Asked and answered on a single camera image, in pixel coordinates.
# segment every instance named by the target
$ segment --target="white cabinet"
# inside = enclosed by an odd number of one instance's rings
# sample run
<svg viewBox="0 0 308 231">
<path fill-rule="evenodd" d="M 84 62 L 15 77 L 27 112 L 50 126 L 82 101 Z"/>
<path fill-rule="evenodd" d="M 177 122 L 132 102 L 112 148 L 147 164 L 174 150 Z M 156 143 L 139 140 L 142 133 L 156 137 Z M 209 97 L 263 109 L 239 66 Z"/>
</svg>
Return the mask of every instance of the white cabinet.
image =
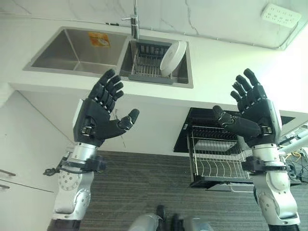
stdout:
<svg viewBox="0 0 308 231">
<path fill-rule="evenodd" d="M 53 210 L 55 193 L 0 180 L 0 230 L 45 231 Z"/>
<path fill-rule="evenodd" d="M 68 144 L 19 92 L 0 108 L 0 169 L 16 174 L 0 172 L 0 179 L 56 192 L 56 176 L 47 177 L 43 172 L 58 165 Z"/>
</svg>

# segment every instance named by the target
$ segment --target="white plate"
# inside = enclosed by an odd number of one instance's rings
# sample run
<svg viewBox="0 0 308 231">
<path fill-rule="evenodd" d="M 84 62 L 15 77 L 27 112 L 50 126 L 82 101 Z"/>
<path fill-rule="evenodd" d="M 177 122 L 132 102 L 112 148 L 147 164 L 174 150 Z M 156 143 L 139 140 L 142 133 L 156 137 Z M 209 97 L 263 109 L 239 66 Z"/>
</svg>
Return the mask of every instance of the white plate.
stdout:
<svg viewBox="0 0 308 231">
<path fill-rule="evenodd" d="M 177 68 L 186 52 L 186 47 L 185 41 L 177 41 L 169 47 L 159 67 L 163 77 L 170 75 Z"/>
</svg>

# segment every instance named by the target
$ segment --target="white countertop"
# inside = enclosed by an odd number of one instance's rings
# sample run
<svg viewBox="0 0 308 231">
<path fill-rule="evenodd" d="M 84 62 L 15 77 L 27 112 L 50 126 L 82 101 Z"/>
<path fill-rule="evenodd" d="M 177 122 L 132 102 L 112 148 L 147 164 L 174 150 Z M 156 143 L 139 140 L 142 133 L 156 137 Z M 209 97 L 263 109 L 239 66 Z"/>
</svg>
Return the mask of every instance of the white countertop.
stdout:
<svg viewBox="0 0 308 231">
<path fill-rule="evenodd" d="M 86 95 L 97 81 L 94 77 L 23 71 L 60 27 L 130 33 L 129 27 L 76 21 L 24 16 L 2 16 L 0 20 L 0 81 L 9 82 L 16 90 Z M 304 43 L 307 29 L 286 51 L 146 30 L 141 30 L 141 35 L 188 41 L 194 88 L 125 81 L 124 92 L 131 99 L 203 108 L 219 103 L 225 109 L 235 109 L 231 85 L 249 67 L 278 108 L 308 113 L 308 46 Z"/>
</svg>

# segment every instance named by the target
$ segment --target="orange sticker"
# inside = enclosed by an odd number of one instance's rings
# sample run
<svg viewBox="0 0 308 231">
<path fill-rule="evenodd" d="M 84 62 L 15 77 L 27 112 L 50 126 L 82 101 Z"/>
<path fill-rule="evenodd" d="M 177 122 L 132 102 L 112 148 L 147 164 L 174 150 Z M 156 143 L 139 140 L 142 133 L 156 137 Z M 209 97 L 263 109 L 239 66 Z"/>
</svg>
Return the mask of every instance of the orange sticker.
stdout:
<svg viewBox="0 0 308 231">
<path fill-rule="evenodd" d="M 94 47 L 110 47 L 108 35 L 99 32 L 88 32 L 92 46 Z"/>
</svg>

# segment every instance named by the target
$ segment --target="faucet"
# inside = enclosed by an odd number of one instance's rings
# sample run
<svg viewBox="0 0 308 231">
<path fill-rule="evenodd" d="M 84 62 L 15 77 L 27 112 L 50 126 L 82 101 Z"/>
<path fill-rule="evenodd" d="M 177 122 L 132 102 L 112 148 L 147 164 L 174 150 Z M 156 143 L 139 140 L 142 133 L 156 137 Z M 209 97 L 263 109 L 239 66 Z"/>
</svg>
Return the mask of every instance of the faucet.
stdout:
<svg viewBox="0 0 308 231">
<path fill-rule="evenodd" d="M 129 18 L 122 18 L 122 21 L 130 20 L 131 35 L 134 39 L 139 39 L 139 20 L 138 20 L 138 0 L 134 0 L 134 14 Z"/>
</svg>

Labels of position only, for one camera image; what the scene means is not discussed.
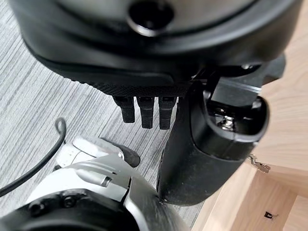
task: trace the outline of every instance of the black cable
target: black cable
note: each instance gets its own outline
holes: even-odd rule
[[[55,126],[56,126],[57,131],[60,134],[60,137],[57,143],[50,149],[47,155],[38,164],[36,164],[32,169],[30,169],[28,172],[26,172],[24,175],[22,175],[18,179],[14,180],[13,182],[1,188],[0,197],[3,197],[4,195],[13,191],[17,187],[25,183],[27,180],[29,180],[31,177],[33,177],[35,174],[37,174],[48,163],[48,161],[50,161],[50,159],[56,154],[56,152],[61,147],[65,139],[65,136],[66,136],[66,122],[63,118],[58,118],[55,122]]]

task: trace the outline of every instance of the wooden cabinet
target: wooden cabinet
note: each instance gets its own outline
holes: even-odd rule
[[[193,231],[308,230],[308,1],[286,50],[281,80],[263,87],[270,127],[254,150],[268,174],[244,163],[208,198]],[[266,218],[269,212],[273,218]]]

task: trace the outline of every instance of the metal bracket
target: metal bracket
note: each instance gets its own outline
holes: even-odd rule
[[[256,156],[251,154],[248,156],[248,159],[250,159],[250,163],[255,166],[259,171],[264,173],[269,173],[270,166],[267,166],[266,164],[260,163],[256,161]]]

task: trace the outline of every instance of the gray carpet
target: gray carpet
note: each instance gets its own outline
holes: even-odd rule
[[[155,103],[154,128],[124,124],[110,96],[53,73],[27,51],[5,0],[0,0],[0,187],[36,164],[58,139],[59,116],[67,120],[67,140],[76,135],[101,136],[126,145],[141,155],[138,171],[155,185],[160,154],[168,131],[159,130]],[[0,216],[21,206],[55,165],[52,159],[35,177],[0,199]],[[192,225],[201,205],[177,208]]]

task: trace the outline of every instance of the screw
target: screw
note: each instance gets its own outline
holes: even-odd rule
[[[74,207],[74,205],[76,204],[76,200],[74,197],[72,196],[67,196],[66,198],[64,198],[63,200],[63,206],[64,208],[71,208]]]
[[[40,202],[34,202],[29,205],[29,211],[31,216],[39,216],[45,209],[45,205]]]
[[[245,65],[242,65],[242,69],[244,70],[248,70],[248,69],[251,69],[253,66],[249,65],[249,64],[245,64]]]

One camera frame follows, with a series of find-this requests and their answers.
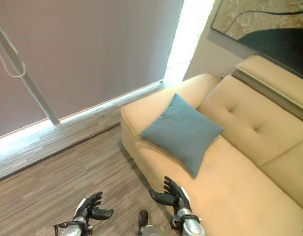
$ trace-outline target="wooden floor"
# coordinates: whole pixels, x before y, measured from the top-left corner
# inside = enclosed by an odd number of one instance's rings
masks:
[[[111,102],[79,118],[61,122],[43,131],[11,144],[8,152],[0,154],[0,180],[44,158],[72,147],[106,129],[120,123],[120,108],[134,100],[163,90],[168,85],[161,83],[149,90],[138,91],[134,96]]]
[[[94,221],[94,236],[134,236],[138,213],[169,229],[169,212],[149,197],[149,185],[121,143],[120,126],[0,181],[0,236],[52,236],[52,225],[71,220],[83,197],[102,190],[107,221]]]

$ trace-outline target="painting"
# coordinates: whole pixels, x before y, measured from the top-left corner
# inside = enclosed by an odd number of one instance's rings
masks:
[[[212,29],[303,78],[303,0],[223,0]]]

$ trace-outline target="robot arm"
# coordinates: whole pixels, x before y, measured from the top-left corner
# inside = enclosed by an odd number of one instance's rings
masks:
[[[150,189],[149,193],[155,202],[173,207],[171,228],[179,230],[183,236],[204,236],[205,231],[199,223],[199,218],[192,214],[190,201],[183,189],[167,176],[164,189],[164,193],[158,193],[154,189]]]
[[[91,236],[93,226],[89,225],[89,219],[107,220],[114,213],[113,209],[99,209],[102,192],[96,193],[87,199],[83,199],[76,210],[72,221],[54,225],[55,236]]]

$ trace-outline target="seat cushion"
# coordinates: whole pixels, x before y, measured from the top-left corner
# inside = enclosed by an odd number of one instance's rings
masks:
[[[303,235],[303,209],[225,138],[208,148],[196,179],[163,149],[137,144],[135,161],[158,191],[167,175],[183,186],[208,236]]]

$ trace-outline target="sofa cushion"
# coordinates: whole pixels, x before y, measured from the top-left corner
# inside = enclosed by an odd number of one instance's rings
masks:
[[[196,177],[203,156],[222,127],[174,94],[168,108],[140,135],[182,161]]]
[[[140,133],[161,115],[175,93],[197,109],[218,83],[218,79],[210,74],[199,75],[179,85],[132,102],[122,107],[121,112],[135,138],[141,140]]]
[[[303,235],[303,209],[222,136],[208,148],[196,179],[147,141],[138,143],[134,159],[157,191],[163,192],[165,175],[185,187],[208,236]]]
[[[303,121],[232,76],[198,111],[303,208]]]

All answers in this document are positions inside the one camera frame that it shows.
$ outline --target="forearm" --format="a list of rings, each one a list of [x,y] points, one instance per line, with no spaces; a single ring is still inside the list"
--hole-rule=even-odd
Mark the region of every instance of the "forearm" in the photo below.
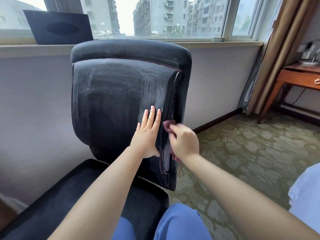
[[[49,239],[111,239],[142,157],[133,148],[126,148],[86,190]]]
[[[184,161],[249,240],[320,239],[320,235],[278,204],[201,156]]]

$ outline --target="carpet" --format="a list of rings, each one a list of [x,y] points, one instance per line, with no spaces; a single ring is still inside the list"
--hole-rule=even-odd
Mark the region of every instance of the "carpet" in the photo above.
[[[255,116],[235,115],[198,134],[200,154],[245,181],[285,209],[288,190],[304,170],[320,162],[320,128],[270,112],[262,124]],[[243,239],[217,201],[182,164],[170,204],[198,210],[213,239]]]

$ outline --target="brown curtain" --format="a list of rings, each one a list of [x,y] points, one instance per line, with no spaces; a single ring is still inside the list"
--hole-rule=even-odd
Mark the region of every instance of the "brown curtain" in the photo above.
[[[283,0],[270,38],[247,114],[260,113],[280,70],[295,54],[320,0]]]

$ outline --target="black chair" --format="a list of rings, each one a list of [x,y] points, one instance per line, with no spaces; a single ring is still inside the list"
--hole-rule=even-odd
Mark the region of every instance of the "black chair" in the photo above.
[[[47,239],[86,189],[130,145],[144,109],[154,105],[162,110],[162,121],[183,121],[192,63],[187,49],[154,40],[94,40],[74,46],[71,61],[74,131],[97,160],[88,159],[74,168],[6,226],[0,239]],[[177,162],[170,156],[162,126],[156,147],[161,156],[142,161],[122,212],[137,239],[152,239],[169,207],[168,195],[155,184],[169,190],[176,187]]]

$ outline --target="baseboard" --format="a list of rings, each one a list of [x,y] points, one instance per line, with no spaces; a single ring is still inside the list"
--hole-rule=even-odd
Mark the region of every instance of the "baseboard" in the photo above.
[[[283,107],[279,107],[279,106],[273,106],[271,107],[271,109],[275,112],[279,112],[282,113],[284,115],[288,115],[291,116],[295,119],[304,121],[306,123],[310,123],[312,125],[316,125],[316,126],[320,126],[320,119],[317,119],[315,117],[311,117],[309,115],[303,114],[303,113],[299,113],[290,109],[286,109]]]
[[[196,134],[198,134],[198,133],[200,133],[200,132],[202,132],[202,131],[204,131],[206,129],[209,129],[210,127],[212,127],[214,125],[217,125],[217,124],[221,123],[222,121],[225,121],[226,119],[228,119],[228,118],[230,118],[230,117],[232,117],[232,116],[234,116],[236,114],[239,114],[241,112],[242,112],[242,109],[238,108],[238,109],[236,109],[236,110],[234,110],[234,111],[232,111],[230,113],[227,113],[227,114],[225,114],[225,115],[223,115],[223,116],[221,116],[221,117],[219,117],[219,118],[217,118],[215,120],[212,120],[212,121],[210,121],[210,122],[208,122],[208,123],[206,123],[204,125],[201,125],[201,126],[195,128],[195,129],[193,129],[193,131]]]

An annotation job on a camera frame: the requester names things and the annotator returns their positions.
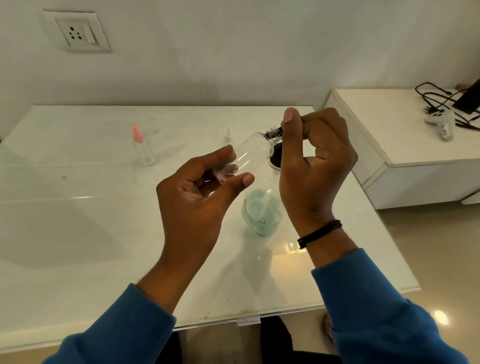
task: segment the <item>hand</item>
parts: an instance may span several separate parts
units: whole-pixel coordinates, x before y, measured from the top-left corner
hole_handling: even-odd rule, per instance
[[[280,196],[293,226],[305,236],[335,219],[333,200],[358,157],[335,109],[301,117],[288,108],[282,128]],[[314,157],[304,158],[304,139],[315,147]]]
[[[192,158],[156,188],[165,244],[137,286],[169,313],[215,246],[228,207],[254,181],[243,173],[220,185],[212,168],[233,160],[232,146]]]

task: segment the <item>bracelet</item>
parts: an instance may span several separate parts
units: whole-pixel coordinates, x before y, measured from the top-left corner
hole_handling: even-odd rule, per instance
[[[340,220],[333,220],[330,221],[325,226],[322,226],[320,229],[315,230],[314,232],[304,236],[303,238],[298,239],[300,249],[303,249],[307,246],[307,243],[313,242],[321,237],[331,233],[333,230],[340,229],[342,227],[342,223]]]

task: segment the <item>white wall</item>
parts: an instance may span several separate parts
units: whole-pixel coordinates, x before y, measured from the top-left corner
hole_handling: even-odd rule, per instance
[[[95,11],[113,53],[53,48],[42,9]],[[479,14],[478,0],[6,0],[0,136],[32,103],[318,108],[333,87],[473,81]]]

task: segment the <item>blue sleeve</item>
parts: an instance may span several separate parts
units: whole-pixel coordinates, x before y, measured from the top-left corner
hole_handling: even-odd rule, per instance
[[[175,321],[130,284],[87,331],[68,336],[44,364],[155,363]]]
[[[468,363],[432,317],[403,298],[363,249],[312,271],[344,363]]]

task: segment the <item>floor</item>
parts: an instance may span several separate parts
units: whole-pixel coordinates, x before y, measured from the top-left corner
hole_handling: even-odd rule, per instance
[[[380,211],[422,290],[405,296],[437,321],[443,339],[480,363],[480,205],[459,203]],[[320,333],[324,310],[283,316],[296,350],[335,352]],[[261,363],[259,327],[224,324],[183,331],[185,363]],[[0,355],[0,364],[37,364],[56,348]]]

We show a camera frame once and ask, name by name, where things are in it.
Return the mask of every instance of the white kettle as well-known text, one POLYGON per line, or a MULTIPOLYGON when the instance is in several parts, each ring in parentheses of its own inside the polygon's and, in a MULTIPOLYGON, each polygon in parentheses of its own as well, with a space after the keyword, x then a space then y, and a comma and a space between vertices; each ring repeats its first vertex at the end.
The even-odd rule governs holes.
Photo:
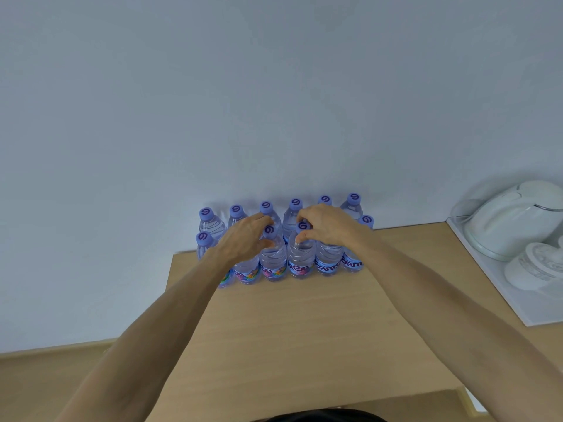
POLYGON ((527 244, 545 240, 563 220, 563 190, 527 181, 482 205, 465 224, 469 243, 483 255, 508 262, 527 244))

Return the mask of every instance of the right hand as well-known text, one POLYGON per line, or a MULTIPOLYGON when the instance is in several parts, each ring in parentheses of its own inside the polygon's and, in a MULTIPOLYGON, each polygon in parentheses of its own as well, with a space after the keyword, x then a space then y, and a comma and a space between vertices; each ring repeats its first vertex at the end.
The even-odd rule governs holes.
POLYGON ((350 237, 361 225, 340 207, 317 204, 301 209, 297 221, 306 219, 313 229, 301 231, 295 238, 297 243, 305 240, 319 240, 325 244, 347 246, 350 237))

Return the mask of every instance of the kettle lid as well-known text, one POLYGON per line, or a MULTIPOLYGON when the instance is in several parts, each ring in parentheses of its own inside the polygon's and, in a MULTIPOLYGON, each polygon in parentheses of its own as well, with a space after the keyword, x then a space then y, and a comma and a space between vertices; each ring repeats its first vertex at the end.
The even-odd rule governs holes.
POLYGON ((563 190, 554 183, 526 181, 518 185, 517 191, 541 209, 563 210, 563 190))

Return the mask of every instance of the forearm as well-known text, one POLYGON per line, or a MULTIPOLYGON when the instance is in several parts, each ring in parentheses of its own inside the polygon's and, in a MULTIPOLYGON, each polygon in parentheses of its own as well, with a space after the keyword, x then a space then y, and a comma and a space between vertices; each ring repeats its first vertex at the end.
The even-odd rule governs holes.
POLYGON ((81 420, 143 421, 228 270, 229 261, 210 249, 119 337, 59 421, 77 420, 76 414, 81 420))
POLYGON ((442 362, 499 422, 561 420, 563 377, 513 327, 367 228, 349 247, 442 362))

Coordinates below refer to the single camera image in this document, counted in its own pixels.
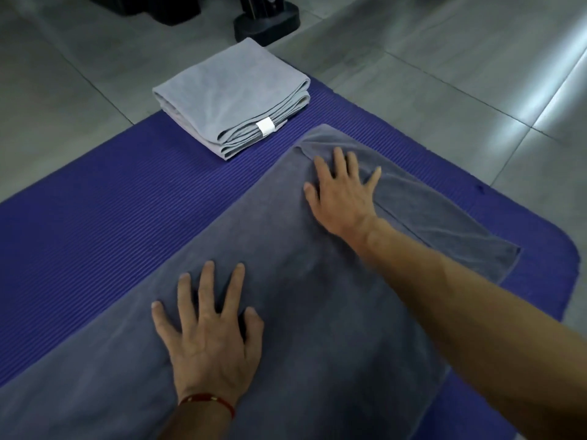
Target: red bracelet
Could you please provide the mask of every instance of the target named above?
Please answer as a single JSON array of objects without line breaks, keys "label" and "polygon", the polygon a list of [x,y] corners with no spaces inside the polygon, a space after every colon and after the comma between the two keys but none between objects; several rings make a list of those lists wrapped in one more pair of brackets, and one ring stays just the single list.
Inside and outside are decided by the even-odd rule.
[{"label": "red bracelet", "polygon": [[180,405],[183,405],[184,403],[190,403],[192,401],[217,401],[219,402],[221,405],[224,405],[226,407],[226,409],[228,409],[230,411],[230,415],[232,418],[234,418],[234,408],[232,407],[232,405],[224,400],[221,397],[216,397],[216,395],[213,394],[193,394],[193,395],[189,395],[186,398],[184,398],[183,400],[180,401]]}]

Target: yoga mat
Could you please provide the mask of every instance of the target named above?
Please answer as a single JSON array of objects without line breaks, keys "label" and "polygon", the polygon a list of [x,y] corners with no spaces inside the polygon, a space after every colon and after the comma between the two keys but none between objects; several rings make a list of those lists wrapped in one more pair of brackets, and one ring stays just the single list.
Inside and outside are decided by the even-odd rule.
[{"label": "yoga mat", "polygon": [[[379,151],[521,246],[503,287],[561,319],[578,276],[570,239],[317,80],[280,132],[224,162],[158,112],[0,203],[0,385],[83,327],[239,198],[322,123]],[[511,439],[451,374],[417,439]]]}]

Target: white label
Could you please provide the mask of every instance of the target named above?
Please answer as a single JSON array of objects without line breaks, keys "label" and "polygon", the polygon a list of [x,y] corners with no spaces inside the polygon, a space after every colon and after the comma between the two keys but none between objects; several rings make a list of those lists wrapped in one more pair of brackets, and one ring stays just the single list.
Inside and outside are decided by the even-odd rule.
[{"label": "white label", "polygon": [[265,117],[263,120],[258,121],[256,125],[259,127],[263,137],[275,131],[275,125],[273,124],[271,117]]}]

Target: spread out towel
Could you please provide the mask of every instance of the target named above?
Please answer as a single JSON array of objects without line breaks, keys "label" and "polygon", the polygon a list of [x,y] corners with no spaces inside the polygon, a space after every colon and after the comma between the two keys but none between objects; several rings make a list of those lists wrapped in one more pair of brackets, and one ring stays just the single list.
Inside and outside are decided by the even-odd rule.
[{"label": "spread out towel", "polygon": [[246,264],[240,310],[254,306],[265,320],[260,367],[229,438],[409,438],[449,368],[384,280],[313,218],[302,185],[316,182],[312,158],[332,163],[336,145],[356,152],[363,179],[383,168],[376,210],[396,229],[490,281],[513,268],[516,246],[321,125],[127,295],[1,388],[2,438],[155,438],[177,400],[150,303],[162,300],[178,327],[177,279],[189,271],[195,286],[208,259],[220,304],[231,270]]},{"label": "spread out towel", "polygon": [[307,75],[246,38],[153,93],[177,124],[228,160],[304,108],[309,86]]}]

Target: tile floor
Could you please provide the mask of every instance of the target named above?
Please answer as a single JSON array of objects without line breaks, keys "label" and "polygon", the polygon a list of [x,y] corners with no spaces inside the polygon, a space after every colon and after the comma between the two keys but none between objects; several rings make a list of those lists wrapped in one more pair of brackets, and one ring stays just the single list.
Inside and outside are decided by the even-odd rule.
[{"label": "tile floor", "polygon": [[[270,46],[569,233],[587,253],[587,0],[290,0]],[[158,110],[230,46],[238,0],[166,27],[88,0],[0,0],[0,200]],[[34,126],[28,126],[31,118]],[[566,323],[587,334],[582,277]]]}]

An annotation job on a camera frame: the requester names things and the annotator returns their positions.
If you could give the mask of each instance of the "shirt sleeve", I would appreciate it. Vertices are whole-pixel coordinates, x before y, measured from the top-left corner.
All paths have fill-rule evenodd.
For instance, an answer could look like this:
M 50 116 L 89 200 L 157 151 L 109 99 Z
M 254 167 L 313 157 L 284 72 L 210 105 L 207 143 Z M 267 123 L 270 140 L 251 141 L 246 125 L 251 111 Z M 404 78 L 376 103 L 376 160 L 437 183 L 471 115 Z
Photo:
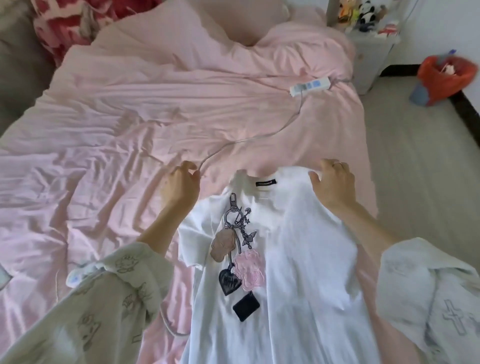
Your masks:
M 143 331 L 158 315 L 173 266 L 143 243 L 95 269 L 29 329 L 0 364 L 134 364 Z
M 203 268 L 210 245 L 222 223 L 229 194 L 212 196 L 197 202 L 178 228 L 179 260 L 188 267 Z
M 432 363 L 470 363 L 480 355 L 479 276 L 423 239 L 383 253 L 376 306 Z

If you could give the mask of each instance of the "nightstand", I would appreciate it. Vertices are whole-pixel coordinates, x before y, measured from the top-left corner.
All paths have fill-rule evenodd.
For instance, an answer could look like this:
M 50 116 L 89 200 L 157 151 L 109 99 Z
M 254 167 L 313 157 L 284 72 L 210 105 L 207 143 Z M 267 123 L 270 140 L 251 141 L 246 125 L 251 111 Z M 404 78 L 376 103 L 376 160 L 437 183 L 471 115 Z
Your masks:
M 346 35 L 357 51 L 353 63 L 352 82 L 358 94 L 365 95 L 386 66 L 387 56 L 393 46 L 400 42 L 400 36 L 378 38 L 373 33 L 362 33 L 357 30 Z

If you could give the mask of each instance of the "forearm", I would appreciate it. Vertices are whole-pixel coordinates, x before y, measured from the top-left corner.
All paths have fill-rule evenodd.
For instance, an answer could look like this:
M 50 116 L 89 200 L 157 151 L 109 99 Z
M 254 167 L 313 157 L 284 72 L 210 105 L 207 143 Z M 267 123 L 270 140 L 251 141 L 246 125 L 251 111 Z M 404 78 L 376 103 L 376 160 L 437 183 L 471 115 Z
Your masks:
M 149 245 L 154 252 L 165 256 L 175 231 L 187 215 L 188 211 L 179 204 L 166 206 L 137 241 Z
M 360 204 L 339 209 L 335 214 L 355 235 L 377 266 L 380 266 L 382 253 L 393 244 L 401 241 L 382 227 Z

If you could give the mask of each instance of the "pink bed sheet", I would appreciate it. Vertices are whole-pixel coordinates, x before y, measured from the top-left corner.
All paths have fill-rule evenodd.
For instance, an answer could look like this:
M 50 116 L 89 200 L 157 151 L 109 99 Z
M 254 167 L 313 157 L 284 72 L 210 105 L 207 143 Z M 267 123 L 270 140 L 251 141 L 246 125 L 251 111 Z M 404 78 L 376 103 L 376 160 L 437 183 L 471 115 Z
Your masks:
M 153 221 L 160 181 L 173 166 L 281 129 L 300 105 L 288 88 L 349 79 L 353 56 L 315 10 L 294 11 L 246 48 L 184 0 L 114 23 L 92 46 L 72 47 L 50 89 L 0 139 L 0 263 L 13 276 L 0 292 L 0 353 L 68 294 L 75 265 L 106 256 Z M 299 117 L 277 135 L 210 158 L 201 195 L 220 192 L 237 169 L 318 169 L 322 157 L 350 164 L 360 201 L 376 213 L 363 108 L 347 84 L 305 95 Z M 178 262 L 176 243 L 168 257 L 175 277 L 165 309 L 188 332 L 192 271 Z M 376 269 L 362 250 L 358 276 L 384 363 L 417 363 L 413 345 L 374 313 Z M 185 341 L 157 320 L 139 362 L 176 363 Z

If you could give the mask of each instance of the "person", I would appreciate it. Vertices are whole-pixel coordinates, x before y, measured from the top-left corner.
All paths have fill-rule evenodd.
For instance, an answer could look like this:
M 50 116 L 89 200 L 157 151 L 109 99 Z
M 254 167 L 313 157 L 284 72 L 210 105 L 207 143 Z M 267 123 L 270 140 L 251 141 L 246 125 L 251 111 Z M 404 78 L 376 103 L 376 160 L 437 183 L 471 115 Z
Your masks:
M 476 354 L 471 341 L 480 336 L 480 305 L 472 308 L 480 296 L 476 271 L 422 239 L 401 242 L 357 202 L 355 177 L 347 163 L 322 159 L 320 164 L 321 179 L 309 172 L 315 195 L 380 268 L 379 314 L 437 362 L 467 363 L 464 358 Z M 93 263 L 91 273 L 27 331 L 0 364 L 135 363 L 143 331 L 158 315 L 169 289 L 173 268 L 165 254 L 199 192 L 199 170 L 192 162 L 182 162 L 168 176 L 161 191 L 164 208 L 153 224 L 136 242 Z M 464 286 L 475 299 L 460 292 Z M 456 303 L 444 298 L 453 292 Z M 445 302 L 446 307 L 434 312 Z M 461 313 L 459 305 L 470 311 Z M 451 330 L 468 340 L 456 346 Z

***

Exercise directions: If a line in the records contains the word "answers", copy it out.

Finished exercise:
One camera frame follows, with a series of find-this requests and their answers.
All answers in this document are positions inside the one camera frame that it shows.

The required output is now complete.